§ **TASK DESCRIPTION**
An exact copy of the listing is needed, with every line kept.

§ **TASK DATA**
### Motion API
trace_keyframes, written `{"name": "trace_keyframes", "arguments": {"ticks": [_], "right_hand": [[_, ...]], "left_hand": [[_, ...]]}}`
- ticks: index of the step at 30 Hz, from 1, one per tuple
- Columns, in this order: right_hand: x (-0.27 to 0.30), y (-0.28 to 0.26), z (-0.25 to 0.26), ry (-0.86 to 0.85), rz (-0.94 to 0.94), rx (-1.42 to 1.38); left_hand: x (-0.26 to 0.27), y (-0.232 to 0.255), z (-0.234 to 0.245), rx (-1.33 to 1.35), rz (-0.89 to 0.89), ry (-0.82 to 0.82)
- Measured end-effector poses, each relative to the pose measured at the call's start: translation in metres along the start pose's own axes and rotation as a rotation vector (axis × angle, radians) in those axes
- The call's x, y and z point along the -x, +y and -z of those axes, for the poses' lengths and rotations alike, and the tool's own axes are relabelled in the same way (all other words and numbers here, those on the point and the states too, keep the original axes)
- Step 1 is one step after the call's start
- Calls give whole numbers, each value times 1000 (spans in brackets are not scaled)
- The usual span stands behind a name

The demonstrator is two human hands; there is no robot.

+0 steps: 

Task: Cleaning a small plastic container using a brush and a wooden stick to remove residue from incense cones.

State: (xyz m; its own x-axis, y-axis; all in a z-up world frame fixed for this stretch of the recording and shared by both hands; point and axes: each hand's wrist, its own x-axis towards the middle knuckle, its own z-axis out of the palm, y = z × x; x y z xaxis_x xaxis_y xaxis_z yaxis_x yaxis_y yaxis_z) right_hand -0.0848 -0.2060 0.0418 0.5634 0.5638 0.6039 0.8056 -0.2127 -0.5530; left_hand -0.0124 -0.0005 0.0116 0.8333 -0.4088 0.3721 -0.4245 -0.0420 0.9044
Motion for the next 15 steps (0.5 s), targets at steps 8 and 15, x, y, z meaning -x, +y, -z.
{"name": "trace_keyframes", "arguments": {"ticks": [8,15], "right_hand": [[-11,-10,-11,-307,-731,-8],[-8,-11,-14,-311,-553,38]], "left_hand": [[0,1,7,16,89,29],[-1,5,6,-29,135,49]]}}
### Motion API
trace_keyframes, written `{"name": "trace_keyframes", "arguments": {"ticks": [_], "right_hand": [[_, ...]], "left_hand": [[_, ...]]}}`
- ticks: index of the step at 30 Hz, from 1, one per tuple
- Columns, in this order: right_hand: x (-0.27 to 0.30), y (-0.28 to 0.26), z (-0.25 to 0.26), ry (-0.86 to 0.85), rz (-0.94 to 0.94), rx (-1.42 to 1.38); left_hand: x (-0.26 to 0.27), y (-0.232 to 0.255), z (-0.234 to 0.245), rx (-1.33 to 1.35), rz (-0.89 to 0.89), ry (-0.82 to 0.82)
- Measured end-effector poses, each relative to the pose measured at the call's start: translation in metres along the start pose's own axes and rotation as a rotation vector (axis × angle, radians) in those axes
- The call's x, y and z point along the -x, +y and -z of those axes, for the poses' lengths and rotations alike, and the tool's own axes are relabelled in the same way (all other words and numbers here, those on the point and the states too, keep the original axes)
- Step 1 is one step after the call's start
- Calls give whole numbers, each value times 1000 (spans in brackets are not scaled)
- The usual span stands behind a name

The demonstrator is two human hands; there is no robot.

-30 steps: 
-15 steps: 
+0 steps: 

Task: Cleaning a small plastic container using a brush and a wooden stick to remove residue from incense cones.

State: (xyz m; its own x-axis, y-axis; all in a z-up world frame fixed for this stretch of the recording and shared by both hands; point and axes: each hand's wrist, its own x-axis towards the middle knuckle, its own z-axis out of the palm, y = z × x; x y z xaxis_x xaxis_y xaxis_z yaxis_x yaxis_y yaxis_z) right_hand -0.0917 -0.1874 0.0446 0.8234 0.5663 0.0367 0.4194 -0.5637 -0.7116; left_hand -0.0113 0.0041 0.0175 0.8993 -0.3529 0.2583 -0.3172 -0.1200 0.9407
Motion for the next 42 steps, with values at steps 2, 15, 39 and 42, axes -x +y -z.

§ **RESULT BELOW**
### Motion API
trace_keyframes, written `{"name": "trace_keyframes", "arguments": {"ticks": [_], "right_hand": [[_, ...]], "left_hand": [[_, ...]]}}`
- ticks: index of the step at 30 Hz, from 1, one per tuple
- Columns, in this order: right_hand: x (-0.27 to 0.30), y (-0.28 to 0.26), z (-0.25 to 0.26), ry (-0.86 to 0.85), rz (-0.94 to 0.94), rx (-1.42 to 1.38); left_hand: x (-0.26 to 0.27), y (-0.232 to 0.255), z (-0.234 to 0.245), rx (-1.33 to 1.35), rz (-0.89 to 0.89), ry (-0.82 to 0.82)
- Measured end-effector poses, each relative to the pose measured at the call's start: translation in metres along the start pose's own axes and rotation as a rotation vector (axis × angle, radians) in those axes
- The call's x, y and z point along the -x, +y and -z of those axes, for the poses' lengths and rotations alike, and the tool's own axes are relabelled in the same way (all other words and numbers here, those on the point and the states too, keep the original axes)
- Step 1 is one step after the call's start
- Calls give whole numbers, each value times 1000 (spans in brackets are not scaled)
- The usual span stands behind a name

The demonstrator is two human hands; there is no robot.

+0 steps: 

Task: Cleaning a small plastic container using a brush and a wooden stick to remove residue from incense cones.

State: (xyz m; its own x-axis, y-axis; all in a z-up world frame fixed for this stretch of the recording and shared by both hands; point and axes: each hand's wrist, its own x-axis towards the middle knuckle, its own z-axis out of the palm, y = z × x; x y z xaxis_x xaxis_y xaxis_z yaxis_x yaxis_y yaxis_z) right_hand -0.0848 -0.2060 0.0418 0.5634 0.5638 0.6039 0.8056 -0.2127 -0.5530; left_hand -0.0124 -0.0005 0.0116 0.8333 -0.4088 0.3721 -0.4245 -0.0420 0.9044
Motion for the next 15 steps (0.5 s), targets at steps 8 and 15, x, y, z meaning -x, +y, -z.
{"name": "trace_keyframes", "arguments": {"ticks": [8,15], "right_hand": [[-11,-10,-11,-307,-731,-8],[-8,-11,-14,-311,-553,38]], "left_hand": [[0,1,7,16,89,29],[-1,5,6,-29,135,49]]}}
### Motion API
trace_keyframes, written `{"name": "trace_keyframes", "arguments": {"ticks": [_], "right_hand": [[_, ...]], "left_hand": [[_, ...]]}}`
- ticks: index of the step at 30 Hz, from 1, one per tuple
- Columns, in this order: right_hand: x (-0.27 to 0.30), y (-0.28 to 0.26), z (-0.25 to 0.26), ry (-0.86 to 0.85), rz (-0.94 to 0.94), rx (-1.42 to 1.38); left_hand: x (-0.26 to 0.27), y (-0.232 to 0.255), z (-0.234 to 0.245), rx (-1.33 to 1.35), rz (-0.89 to 0.89), ry (-0.82 to 0.82)
- Measured end-effector poses, each relative to the pose measured at the call's start: translation in metres along the start pose's own axes and rotation as a rotation vector (axis × angle, radians) in those axes
- The call's x, y and z point along the -x, +y and -z of those axes, for the poses' lengths and rotations alike, and the tool's own axes are relabelled in the same way (all other words and numbers here, those on the point and the states too, keep the original axes)
- Step 1 is one step after the call's start
- Calls give whole numbers, each value times 1000 (spans in brackets are not scaled)
- The usual span stands behind a name

The demonstrator is two human hands; there is no robot.

-30 steps: 
-15 steps: 
+0 steps: 

Task: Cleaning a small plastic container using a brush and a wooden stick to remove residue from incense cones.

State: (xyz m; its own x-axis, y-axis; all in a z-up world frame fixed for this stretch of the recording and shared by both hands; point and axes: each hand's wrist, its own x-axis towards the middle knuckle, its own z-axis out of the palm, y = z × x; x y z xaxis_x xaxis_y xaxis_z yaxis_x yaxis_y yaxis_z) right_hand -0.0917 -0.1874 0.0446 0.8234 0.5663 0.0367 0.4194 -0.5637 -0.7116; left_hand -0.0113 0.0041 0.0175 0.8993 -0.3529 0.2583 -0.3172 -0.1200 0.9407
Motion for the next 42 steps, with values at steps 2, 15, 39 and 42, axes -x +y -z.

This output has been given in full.